Clinical exome sequencing identifies novel compound heterozygous mutations of the POMT2 gene in patients with limb‐girdle muscular dystrophy

Objective Mutations in protein O‐mannosyltransferase 2 (POMT2) (MIM#607439) have been identified in severe congenital muscular dystrophy such as Walker–Warburg syndrome (WWS) and milder limb‐girdle muscular dystrophy type 2N (LGMD2N). The aim of this study is to investigate the genetic causes in patients with LGMD2N. Methods Three patients diagnosed with mild limb‐girdle muscular dystrophy were recruited. The genetically pathogenic variant was identified by clinical exome sequencing, and healthy controls were verified by Sanger sequencing. Results Novel compound heterozygous mutations c.800A > G and c.1074_1075delinsAT of POMT2 were revealed in one affected individual by clinical exome sequencing.
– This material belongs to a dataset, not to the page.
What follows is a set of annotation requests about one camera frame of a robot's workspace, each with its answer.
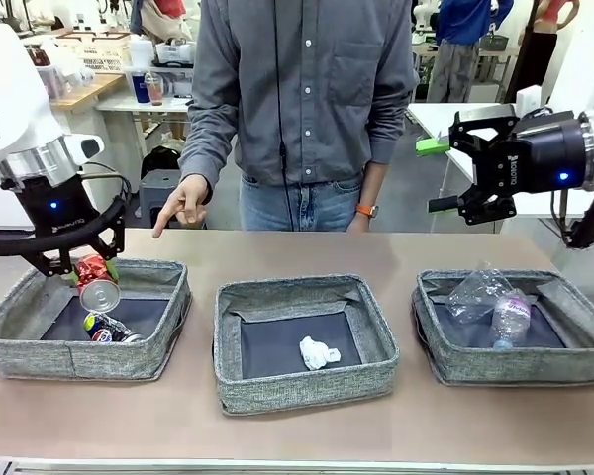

There was no report of these two variants and predicted to be highly damaging to the function of the POMT2. Conclusion The novel variants extend the spectrum of POMT2 mutations, which promotes the prognostic value of testing for POMT2 mutations in patients with LGMD2N. In the present study, we identified the novel compound heterozygous mutations c.800A>G and c.1074_1075delinsAT of POMT2 gene by clinical exome sequencing in a male patient who suffered from mild limb girdle muscular dystrophy 2N (LGMD2N). The novel variants extend the spectrum of POMT2 mutations, which promotes the prognostic value of testing for POMT2 mutations in patients with LGMD2N.